[Footnote 1: Pentaptera tomentosa (Rox.).]
One venerable patriarch of this species, which grows at Mutwal, within three miles of Colombo, towers to so great a height above the surrounding forests of coconut palms, that it forms a landmark for the native boatmen, and is discernible from Negombo, more than twenty miles distant. The circumference of its stem, as measured by Mr. W. Ferguson, in 1850, was forty-five feet close to the earth, and seven yards at twelve feet above the ground.
The timber, which is durable, is applied to the carving of idols for the temples, besides being extensively used for less dignified purposes; but it is chiefly prized for the bark, which is sold as a medicine, and, in addition to yielding a black dye, it is so charged with calcareous matter that its ashes, when burnt, afford a substitute for the lime which the natives chew with their betel.
Some of the trees found in the forests of the interior are remarkable for the curious forms in which they produce their seeds. One of these, which sometimes grows to the height of one hundred feet without throwing out a single branch, has been confounded with the durian of the Eastern Archipelago, or supposed to be an allied species[1], but it differs from it in the important particular that its fruit is not edible. The real durian is not indigenous to Ceylon, but was brought there by the Portuguese in the sixteenth century.[2] It has been very recently re-introduced, and is now cultivated successfully. The native name for the Singhalese tree, “Katu-boeda,” denotes the prickles that cover its fruit, which is as large as a coco-nut, and set with thorns each nearly an inch in length.
[Footnote 1: It is the Cullenia excelsa of WIGHT’s Icones, &c. (761-2).]
[Footnote 2: PORCACCHI, in his Isolario, written in the sixteenth century, enumerates the true durian as being then amongst the ordinary fruit of Ceylon.—“Vi nasce anchora un frutto detto Duriano, verde et grande come quei cocomeri, che a Venetia son chiamati angurie: in mezo del quale trouano dentro cinque frutti de sapor molto excellente.”—Lib. iii. p. 188. Padua, A.D. 1619.]

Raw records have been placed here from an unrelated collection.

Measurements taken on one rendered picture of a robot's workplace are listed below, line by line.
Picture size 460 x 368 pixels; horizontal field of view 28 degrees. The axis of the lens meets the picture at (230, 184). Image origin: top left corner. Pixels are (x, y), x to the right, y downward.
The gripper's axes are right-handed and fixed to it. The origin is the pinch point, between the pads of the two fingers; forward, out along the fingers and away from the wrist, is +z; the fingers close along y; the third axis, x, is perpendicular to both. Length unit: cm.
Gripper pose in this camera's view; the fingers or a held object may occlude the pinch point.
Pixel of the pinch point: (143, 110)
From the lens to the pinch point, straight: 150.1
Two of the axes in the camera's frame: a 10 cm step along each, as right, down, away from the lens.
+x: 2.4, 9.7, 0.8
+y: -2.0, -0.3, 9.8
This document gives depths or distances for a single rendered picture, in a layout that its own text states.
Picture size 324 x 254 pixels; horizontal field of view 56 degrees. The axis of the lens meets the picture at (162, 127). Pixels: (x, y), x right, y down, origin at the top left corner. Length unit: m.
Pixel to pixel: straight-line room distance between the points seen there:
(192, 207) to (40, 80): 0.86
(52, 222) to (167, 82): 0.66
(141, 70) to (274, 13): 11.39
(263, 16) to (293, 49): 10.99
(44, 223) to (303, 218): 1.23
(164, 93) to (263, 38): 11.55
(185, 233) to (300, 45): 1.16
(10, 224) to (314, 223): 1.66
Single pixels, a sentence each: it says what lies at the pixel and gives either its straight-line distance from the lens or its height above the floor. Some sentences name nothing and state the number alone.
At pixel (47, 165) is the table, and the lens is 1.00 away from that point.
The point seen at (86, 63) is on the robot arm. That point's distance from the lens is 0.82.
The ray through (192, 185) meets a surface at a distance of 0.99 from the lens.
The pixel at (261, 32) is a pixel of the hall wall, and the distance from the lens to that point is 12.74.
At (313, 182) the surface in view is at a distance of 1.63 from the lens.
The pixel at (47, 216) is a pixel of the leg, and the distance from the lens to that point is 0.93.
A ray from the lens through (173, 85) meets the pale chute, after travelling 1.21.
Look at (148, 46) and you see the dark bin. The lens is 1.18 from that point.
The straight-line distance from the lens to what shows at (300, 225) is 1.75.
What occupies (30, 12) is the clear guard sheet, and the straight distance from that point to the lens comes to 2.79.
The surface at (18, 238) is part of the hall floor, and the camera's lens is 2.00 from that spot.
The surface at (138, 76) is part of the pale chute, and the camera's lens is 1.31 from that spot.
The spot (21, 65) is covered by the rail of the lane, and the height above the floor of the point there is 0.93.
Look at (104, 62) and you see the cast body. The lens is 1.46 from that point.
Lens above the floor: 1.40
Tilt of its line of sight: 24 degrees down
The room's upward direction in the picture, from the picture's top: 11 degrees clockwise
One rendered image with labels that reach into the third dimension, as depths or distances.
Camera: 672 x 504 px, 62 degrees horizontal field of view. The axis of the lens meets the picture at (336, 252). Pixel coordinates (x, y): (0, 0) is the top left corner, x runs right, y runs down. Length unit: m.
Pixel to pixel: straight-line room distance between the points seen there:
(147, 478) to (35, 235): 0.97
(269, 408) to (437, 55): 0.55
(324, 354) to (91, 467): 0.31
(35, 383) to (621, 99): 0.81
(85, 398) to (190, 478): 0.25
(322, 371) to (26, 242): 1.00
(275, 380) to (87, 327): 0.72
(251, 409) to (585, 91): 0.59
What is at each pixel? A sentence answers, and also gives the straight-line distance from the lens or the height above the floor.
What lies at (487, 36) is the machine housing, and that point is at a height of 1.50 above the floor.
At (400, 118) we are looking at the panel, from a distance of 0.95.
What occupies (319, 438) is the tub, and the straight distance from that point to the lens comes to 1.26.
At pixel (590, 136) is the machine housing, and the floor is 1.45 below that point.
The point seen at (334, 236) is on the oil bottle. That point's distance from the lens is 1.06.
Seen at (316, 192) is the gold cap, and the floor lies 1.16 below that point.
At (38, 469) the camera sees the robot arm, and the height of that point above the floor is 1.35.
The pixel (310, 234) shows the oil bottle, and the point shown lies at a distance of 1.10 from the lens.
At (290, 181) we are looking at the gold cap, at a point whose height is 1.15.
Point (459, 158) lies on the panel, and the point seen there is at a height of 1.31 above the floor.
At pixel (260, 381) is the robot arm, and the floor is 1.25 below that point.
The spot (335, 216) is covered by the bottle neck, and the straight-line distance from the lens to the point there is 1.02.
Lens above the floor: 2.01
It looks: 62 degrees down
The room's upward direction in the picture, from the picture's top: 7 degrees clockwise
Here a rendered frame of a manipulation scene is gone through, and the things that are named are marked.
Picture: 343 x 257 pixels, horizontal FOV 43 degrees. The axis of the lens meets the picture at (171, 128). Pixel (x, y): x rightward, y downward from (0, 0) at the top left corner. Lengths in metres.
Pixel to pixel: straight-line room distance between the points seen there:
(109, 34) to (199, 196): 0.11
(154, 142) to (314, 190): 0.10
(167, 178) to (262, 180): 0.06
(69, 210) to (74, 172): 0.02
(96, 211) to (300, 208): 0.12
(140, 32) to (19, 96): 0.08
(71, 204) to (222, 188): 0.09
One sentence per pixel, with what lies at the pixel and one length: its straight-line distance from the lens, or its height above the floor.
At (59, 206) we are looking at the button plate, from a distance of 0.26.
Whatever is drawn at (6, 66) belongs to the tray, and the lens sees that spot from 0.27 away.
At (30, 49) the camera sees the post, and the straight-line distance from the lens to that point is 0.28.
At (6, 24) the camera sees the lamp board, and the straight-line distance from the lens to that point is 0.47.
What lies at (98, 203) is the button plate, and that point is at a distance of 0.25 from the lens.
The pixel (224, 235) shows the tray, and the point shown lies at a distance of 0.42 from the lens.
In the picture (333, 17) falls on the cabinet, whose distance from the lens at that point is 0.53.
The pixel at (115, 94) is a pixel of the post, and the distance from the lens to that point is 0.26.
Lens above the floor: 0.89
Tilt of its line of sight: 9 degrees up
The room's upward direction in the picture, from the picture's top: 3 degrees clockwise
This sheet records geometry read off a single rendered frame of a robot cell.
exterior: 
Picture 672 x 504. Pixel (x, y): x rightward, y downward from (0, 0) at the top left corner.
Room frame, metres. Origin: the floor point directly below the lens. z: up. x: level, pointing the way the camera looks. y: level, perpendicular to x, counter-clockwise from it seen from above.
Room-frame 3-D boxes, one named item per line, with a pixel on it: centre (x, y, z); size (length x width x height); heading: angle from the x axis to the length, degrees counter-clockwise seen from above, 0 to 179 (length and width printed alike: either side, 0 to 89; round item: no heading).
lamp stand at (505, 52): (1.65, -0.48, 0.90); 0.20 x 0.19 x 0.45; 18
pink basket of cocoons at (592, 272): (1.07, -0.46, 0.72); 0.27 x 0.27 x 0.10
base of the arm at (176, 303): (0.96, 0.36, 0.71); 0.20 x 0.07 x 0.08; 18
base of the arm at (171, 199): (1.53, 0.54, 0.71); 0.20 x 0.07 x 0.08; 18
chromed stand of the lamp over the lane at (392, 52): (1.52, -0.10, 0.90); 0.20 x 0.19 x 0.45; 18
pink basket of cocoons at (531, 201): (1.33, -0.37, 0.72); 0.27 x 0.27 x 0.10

The Sterculia foetida, one of the finest and noblest of the Ceylon forest-trees, produces from the end of its branches large bunches of dark purple flowers of extreme richness and beauty; but emitting a stench so intolerable as richly to entitle it to its very characteristic botanical name. The fruit is equally remarkable, and consists of several crimson cases of the consistency of leather, within which are enclosed a number of black bean-like seeds: these are dispersed by the bursting of their envelope, which splits open to liberate them when sufficiently ripened.